- [WHAT THE TASK REQUIRES]: Repeat the lines from the line with "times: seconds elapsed" to the line with "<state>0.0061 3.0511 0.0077" in the listing below, keeping both end lines and adding nothing.

- [PROVIDED DATA]:
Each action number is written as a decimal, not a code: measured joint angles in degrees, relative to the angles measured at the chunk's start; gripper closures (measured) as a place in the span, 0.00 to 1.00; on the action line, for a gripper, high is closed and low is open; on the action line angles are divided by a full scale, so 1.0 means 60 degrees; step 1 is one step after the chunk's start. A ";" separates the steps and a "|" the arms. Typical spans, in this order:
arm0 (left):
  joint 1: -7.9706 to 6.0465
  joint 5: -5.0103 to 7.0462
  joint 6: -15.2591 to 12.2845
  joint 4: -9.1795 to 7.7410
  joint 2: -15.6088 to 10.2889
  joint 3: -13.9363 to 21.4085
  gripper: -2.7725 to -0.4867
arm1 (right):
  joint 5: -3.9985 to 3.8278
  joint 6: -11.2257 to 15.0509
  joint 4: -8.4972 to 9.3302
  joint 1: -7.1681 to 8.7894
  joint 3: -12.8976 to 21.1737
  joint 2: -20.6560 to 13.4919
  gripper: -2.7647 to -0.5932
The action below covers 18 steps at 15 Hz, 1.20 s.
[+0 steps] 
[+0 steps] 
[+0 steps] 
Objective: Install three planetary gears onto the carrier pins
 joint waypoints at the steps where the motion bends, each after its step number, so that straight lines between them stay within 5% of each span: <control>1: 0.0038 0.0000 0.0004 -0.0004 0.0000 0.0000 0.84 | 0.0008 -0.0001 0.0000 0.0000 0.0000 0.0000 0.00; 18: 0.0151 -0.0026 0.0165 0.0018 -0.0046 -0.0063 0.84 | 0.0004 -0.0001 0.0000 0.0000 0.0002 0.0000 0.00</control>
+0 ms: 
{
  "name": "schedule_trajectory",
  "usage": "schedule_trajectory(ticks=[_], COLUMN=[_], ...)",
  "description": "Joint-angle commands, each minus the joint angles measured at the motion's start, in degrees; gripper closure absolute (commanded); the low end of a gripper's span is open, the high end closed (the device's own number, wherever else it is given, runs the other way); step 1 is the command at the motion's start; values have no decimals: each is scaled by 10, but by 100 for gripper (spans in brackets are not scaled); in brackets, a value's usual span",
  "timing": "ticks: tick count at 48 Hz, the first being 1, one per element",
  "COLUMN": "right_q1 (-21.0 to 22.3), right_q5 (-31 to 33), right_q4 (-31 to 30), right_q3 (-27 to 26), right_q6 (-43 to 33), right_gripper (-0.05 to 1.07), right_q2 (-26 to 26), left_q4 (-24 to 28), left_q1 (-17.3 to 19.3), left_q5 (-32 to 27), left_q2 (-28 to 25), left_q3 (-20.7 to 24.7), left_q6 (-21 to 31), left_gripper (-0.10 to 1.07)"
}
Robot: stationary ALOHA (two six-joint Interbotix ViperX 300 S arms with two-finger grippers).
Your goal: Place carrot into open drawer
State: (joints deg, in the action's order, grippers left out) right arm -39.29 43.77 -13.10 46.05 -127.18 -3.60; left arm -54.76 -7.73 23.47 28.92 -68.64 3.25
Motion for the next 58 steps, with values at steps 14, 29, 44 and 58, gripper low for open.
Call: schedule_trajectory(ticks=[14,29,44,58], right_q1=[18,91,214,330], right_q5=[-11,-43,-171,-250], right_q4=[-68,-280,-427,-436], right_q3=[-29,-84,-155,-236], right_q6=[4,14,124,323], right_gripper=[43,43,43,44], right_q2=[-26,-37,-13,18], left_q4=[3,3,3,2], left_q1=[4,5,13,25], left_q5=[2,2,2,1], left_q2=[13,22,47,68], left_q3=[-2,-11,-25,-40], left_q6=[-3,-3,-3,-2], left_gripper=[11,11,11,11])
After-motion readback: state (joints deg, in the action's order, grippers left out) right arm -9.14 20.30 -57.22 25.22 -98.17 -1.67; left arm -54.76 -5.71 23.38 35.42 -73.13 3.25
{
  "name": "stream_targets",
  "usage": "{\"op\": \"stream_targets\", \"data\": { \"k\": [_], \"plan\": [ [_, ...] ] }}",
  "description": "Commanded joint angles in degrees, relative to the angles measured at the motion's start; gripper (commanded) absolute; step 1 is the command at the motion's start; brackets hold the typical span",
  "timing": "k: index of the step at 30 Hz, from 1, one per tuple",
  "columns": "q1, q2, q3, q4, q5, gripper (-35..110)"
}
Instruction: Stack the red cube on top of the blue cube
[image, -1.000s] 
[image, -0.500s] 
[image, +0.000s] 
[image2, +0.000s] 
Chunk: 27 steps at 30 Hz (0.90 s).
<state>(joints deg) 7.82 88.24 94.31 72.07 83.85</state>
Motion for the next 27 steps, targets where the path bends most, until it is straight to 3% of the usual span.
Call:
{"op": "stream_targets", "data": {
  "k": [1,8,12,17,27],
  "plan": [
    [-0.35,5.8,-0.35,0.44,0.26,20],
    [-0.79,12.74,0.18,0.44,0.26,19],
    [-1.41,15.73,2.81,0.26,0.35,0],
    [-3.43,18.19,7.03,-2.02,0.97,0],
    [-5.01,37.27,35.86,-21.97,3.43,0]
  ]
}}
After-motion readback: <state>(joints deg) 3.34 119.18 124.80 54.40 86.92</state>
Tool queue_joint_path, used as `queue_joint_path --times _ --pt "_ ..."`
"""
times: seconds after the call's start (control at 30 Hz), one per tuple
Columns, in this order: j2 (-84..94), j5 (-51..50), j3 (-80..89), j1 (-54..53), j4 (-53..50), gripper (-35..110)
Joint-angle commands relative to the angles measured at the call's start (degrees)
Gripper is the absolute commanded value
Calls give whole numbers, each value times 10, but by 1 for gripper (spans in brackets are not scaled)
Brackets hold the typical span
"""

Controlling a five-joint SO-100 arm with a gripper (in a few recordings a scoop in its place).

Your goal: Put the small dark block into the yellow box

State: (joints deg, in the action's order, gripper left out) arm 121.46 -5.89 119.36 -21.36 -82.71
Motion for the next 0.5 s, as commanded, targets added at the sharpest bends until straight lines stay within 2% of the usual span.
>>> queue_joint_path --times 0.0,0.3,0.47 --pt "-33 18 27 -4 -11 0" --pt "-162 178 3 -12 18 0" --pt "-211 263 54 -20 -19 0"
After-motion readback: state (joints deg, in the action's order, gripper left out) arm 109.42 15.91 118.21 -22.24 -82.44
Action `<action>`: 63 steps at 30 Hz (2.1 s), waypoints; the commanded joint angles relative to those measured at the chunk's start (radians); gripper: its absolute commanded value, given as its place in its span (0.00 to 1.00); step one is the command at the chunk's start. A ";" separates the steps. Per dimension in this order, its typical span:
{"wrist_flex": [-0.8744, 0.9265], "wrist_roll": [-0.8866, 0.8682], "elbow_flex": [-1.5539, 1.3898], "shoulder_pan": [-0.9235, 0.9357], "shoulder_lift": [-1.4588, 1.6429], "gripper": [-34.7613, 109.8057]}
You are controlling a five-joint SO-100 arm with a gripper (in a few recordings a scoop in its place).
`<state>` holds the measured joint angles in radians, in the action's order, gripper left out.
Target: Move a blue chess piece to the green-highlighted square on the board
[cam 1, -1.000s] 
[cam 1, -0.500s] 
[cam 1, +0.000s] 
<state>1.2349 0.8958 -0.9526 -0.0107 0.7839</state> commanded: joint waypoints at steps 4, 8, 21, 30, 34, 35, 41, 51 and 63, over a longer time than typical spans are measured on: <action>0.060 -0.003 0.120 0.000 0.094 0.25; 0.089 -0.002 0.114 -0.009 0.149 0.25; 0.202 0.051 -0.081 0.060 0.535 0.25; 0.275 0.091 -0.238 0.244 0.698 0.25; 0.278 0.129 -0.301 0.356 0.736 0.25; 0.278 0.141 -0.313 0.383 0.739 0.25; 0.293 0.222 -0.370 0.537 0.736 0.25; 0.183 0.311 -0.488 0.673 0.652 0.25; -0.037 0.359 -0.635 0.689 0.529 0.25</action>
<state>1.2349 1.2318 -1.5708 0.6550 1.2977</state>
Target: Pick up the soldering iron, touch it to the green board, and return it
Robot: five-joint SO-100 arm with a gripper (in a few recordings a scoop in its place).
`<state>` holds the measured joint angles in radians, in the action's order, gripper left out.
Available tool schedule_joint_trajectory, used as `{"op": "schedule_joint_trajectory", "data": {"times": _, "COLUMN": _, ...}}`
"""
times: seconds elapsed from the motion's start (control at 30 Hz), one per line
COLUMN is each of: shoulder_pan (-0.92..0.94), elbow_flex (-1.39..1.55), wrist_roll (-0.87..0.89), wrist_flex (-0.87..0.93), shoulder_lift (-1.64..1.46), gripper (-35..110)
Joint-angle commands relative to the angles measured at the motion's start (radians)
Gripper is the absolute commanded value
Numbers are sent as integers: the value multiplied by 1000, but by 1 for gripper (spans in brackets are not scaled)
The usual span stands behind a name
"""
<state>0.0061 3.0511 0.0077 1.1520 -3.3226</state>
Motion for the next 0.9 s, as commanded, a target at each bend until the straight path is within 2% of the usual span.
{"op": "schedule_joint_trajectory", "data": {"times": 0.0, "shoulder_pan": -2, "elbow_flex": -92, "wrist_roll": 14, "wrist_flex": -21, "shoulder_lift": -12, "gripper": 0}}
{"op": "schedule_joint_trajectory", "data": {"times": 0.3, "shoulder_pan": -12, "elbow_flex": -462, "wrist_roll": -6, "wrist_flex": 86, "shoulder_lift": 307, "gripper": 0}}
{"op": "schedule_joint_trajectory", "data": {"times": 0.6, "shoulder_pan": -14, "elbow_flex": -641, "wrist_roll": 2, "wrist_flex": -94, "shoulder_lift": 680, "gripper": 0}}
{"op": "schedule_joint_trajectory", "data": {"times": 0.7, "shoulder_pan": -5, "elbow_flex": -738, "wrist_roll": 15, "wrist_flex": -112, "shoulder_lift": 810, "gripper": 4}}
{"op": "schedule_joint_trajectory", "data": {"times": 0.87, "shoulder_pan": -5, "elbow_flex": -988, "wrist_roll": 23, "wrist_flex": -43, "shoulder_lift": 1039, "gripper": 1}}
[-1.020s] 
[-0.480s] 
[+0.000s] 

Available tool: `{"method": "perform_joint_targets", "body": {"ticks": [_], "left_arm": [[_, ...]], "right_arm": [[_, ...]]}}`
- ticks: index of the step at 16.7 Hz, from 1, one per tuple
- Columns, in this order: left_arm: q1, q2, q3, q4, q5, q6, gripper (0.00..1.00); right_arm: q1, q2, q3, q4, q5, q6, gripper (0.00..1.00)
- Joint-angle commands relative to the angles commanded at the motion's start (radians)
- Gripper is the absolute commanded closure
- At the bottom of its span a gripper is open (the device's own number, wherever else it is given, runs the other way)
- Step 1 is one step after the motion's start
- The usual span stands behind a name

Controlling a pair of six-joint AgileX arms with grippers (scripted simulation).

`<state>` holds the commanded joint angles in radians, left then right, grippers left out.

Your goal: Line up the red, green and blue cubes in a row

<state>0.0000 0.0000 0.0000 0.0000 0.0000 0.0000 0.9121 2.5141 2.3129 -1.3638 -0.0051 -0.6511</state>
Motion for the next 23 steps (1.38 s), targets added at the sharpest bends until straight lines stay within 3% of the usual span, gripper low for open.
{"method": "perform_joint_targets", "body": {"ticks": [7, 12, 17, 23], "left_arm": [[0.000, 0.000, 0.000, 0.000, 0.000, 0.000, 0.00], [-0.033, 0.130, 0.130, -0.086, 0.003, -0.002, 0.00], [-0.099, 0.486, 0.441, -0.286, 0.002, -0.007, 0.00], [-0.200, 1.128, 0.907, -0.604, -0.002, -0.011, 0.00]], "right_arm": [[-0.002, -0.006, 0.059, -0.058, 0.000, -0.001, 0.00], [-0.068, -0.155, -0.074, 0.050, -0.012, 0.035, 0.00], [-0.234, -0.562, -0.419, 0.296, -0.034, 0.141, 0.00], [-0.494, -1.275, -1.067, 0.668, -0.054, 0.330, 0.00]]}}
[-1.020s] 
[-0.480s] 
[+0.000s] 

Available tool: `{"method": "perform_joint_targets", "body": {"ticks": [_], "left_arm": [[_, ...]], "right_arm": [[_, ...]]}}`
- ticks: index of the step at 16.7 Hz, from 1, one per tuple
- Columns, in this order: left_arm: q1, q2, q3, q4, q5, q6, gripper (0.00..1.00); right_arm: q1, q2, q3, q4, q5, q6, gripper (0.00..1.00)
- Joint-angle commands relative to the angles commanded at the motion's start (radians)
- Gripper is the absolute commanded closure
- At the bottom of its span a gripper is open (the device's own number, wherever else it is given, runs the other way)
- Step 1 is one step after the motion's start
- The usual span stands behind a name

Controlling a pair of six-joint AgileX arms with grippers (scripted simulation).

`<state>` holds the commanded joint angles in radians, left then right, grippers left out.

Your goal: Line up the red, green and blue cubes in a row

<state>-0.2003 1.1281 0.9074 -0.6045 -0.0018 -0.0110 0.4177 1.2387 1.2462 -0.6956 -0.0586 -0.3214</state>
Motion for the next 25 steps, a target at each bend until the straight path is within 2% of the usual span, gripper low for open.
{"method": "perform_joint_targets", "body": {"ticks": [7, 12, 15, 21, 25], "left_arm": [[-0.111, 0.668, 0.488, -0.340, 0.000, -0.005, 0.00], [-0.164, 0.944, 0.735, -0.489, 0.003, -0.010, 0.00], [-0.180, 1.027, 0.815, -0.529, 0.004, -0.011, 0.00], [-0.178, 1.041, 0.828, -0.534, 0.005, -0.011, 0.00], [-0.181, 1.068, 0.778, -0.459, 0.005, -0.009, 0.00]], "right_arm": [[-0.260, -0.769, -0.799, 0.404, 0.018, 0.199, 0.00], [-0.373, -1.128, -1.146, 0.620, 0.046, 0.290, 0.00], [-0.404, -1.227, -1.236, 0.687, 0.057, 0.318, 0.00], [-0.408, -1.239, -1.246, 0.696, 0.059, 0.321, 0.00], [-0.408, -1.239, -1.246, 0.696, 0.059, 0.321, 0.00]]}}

- [RESULT OF THE TASK]:
times: seconds elapsed from the motion's start (control at 30 Hz), one per line
COLUMN is each of: shoulder_pan (-0.92..0.94), elbow_flex (-1.39..1.55), wrist_roll (-0.87..0.89), wrist_flex (-0.87..0.93), shoulder_lift (-1.64..1.46), gripper (-35..110)
Joint-angle commands relative to the angles measured at the motion's start (radians)
Gripper is the absolute commanded value
Numbers are sent as integers: the value multiplied by 1000, but by 1 for gripper (spans in brackets are not scaled)
The usual span stands behind a name
"""
<state>0.0061 3.0511 0.0077 1.1520 -3.3226</state>

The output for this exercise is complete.